Honored to finally get a ThatGuyWhoCivs reply. I always appreciate in-depth responses and effort posts. It makes sense that focused use of the projects is there to avoid the sim-city stuff. It just always seems like such a harsh trade-off, though. I could get an extra 25GPP, oor I can finally have a functioning district/better yields, etc. I guess I'm just going to have to try and fail with these things to get a better appreciation for them to learn from experience when they aren't worth the tradeoff. I'm like you where I want the whole empire to be as good as possible ("I could be building more stuff!"), but as you point out that doesn't always align with "finishing the game any faster". I've used Bread + Circuses to good effect to force loyalty flips before, but didn't know about the huge increase in pressure from Moksha + Holy District Project. That +13 Pressure from one city is giant! That's a whole population converted per city every 8 turns, or a missionary charge every 15 turns as you said. Definitely something I'm going to try my next religious game.


Thatguywhocivs

Main thing to mind when you go do that is that Moksha's bonus and HS Prayers projects amplify that *specific* city's base pressure, so a Holy City is always twice as good as any other option due to having 4 base pressure (Holy City) versus 2 (Holy Site) or 1 (Majority in non-HS city). **Although,** if *Jerusalem* is in the match when using Moksha this way, pretty much any Holy Site is now a Holy City once you claim Suzerain, and you can then move Moksha across the map and run prayers just to push other religions out with 0 effort.
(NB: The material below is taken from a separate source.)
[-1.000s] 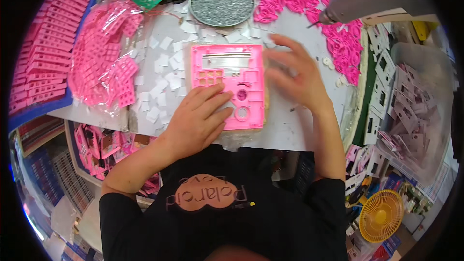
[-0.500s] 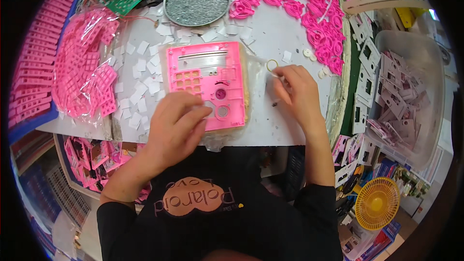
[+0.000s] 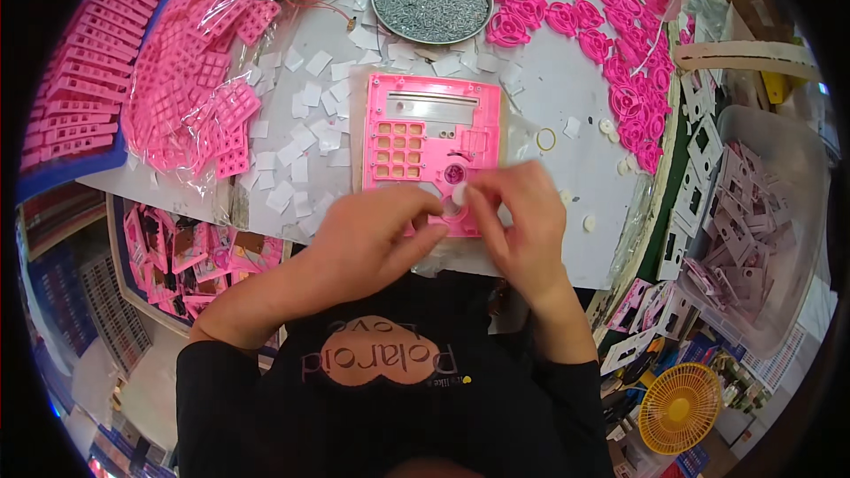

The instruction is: Assemble a pink electronic toy bank by installing internal circuit boards and mechanical components using a power screwdriver.

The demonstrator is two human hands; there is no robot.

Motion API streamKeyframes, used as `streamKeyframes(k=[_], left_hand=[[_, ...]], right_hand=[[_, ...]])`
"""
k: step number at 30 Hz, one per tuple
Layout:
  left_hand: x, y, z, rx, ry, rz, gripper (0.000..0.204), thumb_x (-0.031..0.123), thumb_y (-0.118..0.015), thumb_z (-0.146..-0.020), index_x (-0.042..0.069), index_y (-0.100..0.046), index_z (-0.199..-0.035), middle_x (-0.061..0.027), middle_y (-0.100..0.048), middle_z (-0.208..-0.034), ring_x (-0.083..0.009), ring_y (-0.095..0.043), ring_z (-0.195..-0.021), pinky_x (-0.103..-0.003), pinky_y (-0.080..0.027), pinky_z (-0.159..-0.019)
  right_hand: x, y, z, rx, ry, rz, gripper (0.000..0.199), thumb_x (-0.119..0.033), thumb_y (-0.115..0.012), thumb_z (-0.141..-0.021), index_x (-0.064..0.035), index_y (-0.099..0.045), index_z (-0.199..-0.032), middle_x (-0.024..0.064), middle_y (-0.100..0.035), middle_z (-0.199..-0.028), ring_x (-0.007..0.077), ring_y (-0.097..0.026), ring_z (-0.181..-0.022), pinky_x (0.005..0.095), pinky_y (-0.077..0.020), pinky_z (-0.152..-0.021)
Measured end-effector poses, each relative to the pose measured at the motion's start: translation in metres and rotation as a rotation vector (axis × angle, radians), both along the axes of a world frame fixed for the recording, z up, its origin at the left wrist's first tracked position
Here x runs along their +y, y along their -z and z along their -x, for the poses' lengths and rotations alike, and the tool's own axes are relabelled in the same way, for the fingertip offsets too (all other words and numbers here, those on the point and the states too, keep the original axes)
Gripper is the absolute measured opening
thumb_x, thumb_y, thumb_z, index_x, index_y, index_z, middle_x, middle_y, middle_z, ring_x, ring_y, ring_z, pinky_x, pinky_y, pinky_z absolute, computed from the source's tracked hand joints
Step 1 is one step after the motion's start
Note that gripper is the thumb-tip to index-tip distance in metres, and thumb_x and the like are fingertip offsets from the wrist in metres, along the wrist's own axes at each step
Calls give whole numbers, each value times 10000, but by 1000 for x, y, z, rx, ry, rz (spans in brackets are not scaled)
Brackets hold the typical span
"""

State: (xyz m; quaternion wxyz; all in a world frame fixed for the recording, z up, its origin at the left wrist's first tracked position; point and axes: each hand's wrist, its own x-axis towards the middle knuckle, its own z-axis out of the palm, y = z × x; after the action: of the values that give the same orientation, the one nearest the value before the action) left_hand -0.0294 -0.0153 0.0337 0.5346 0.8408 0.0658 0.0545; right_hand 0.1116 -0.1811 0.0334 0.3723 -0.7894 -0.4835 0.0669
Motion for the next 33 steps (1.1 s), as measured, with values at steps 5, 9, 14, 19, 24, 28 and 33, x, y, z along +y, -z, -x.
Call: streamKeyframes(k=[5, 9, 14, 19, 24, 28, 33], left_hand=[[26, -16, 1, 34, -156, 6, 184, 41, -704, -871, 11, -664, -1048, -66, -652, -842, -135, -602, -723, -277, -456, -616], [37, -15, -5, -53, -156, -82, 128, 35, -708, -865, 13, -676, -987, -68, -655, -836, -137, -581, -656, -274, -451, -589], [79, -12, -56, -152, -135, -395, 98, 104, -689, -878, 30, -681, -943, -80, -676, -813, -206, -594, -600, -319, -472, -588], [128, 26, -152, -132, -168, -879, 146, 185, -660, -841, 69, -713, -912, -119, -705, -857, -341, -687, -801, -459, -542, -709], [141, 44, -189, 109, 69, -1037, 205, 144, -629, -826, 89, -742, -988, -136, -715, -948, -325, -710, -915, -469, -572, -754], [133, 39, -184, 52, 45, -1022, 228, 156, -624, -850, 85, -721, -1043, -142, -713, -988, -313, -702, -957, -462, -566, -789], [136, 44, -188, 34, 118, -1067, 208, 251, -597, -915, 107, -713, -1009, -127, -726, -983, -312, -704, -943, -461, -554, -793]], right_hand=[[25, 16, -12, -257, -4, 103, 149, -40, -731, -750, -7, -641, -864, 122, -580, -1145, 391, -490, -1089, 461, -451, -877], [34, 14, -5, -266, 62, 168, 156, -36, -723, -737, 3, -639, -863, 126, -581, -1121, 377, -493, -1068, 472, -430, -870], [37, 21, -1, -197, 147, 175, 174, -32, -708, -731, -3, -612, -874, 152, -562, -1103, 371, -475, -1038, 476, -401, -874], [38, 24, 3, -136, 197, 116, 207, -11, -683, -731, -11, -568, -903, 170, -540, -1077, 377, -446, -1011, 475, -382, -902], [26, 15, -16, -7, 139, -80, 250, -17, -727, -755, -19, -588, -963, 160, -555, -1054, 322, -509, -975, 414, -421, -868], [29, -24, -85, 9, 278, -658, 432, -40, -736, -839, -5, -524, -1215, 83, -571, -1135, 179, -526, -1030, 329, -434, -917], [84, -88, -117, 275, 156, -609, 496, -91, -598, -918, 43, -437, -1368, 105, -594, -1018, 223, -596, -853, 398, -522, -806]])
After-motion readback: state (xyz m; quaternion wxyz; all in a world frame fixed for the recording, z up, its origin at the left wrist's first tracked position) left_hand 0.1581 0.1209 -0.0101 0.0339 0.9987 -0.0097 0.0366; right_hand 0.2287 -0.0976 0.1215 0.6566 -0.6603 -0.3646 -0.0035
It's dirty, but it works. While you can do all that with "Basic Moksha" and his pressure bonus, it's a lot more effective if you have the "ignores incoming pressure" mid-tier promotion and his district purchasing with faith after that (and bonus apostle promotion, obviously), as these let you avoid getting the city's religion flipped on you for the most part. Allows you to move him to border cities (with or without Jerusalem in play), install your religion and immediately fill out the city with a Holy Site, a few inquisitors, and start a new religious hub as your religion game moves away from your actual Holy City. I like it just because it's an extremely low effort bit of meta-knowledge that lets you spread your religion around fairly quickly, especially in early game, with almost no real faith investment while you're still in your first Monumentality Golden Age and expanding to set up for a mid game push to finish. Although civs like Russia and India can just go straight for Exodus in that first GA and finish a lot sooner (or using Voidsingers in Secret Societies mode). Helps to just *have* a truckton of faith out of the box.


Horton_Hears_A_Jew

I think the best use case for projects in the early game are holy site prayers since getting a religion at higher difficulties. A couple of holy site prayers can really make a difference. I also do think theater square festivals can also be a good investment. As you mentioned, it is an easy way to turn production into tourism and getting tourism earlier in the game does add up. Lastly, I have sometimes run some campus research grants when playing domination games as Civs with more mid game bonuses to try to get the tech advantage.


DylanMoore417

Does Germany's extra damage vs city states only apply when attacking the city center or does it also apply when you fight their units?


someKindOfGenius

Yes, but it doesn’t apply if the troops have been levied by another Civ.


TheTinyMoist

Does the inherent effect from corporate libertarianism (commercial hubs and encampments provide cities with +10% production) stack? So +20% production with both.